* About this task:
When the word "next" shows up in a line of the data below, copy that whole line.
________________________________________
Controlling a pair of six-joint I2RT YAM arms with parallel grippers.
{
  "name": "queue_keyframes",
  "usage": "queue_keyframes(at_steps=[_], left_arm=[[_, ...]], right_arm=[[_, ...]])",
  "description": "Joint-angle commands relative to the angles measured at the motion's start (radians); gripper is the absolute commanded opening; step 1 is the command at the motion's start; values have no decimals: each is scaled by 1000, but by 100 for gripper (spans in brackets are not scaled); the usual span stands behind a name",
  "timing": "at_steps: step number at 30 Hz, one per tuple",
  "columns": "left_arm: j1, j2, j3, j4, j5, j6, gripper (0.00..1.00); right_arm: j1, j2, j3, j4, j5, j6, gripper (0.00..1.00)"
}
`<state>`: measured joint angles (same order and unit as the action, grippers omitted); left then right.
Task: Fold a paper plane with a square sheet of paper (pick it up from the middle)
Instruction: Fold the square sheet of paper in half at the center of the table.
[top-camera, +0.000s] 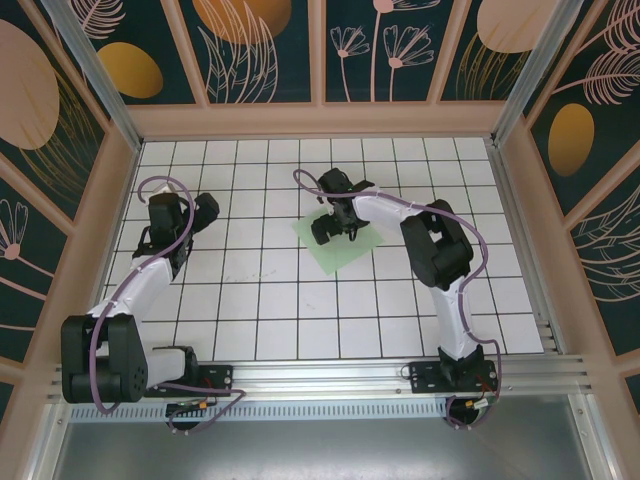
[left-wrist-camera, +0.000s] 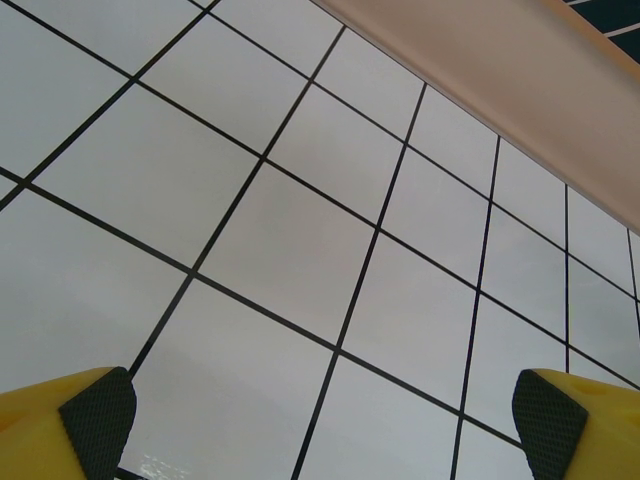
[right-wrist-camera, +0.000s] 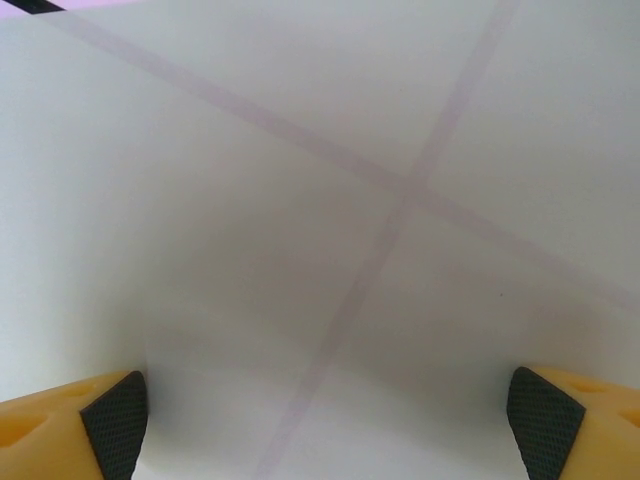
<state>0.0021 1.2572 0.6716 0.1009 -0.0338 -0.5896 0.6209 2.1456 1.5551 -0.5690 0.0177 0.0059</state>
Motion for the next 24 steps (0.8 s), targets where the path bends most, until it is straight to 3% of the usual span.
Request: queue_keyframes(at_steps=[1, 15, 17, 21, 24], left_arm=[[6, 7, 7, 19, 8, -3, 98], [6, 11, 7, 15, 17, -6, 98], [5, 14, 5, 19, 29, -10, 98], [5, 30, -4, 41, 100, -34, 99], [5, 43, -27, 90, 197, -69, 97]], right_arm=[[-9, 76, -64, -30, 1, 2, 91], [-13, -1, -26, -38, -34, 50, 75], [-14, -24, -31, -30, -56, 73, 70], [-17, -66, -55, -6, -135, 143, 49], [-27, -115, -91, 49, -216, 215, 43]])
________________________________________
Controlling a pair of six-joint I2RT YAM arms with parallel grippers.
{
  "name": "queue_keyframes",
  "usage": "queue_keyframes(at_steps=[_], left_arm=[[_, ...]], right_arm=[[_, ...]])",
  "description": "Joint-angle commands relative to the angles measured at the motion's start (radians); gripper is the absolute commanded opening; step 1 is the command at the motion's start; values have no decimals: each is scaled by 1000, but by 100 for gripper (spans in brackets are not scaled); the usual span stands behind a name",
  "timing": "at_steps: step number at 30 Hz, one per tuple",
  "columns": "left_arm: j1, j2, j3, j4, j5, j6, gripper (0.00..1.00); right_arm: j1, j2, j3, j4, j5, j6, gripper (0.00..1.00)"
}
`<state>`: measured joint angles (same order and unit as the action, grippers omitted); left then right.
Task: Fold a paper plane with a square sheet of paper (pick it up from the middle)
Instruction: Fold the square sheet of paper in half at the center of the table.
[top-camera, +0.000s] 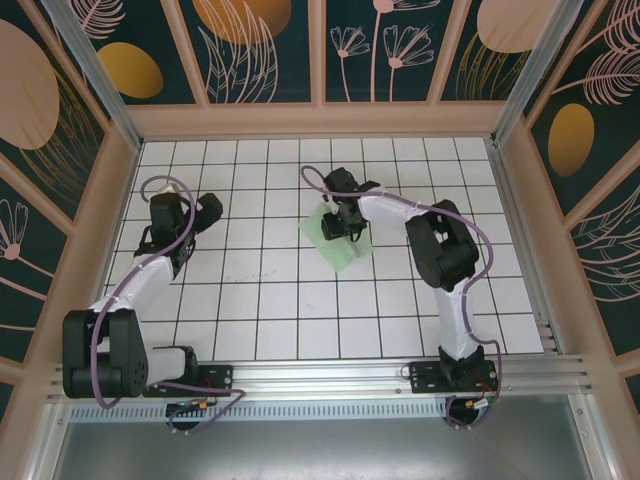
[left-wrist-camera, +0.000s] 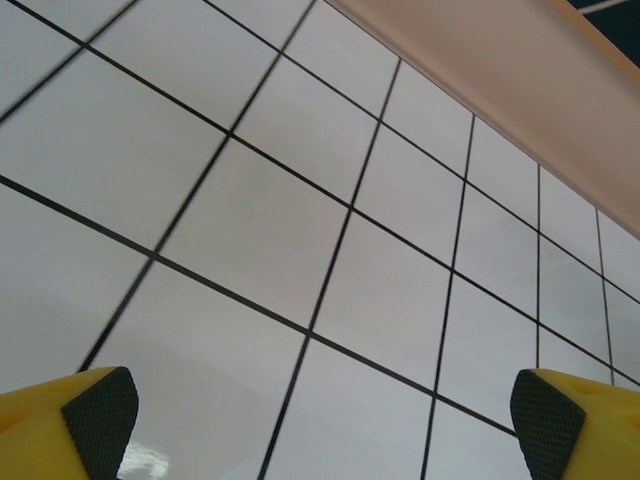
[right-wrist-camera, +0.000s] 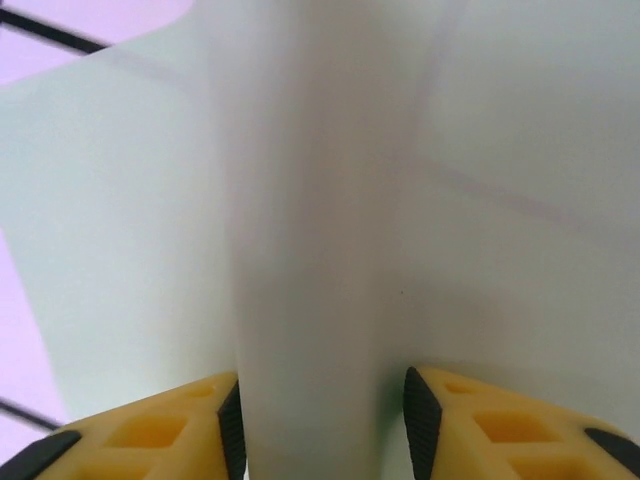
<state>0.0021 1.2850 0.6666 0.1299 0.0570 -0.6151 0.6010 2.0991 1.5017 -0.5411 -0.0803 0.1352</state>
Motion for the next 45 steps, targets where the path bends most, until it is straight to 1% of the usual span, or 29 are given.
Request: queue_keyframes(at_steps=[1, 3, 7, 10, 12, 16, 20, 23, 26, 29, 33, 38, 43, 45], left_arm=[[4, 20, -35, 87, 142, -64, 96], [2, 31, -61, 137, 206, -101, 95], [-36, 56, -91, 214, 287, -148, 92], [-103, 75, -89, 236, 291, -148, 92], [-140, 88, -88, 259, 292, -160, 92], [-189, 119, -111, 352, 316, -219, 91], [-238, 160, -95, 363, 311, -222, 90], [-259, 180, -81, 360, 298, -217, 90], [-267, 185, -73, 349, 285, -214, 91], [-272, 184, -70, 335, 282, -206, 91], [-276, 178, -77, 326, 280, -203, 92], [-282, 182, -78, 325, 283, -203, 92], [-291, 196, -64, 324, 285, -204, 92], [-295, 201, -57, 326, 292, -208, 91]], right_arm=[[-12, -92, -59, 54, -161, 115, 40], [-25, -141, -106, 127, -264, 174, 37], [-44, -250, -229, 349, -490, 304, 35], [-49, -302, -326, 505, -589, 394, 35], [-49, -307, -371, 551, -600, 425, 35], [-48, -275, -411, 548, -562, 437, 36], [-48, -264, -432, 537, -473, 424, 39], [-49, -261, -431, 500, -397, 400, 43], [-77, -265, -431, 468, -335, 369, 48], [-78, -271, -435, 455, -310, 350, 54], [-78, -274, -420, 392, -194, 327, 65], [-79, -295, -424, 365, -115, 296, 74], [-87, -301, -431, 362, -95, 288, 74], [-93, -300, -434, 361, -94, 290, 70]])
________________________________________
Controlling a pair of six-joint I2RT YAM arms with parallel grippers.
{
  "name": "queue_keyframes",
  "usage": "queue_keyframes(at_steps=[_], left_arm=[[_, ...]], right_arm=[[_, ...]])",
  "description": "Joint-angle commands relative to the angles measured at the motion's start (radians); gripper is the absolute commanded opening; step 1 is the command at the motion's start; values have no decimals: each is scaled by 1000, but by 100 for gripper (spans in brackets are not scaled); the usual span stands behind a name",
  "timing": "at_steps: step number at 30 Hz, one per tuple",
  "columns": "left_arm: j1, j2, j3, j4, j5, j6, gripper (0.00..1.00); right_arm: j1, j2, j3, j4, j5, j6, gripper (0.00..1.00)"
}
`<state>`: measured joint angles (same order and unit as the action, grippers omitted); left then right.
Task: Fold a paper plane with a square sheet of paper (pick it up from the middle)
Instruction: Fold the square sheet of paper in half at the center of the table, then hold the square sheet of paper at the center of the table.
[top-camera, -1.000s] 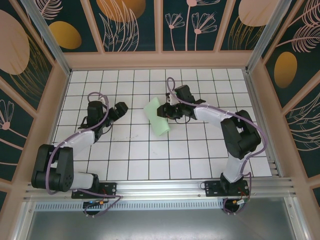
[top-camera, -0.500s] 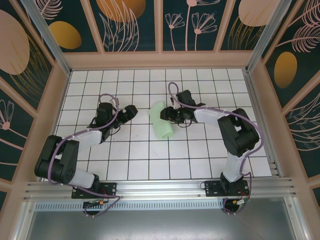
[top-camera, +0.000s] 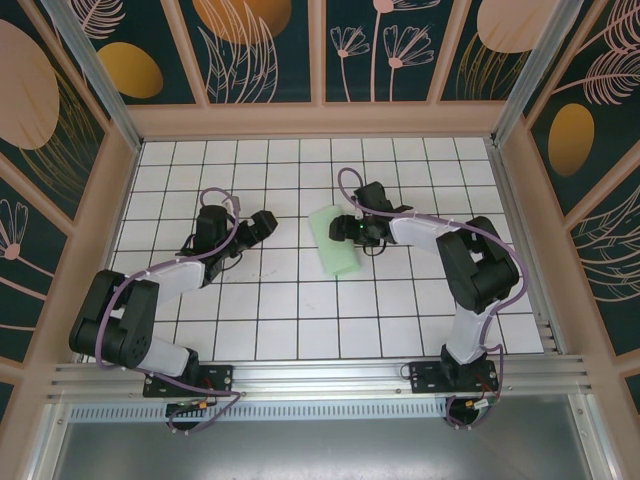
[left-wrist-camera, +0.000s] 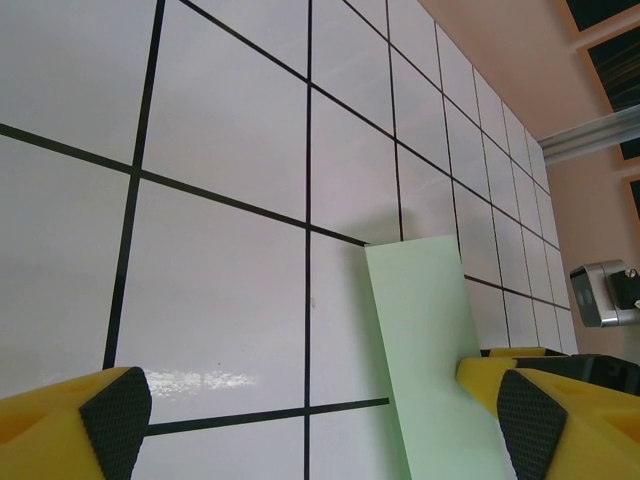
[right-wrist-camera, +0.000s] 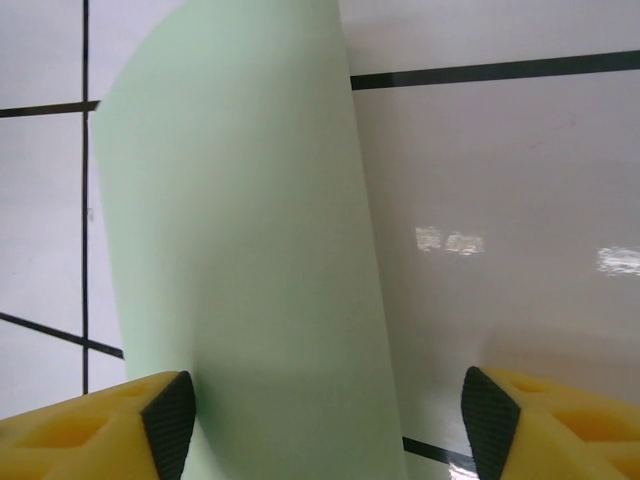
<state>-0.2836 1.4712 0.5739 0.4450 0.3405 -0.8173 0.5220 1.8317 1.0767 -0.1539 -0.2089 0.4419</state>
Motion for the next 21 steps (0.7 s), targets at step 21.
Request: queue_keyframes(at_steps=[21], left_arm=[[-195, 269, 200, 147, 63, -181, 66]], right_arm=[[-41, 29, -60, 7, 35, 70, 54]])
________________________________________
* Answer box:
Motion for the next 24 steps (0.8 s), targets where the path bends most, until it is straight to 3% of the usual span.
Motion for the next 45 steps, targets where the path bends most, until it is straight to 1% of the usual span, or 29 are given.
Motion for the next 21 steps (0.7 s), targets at step 21.

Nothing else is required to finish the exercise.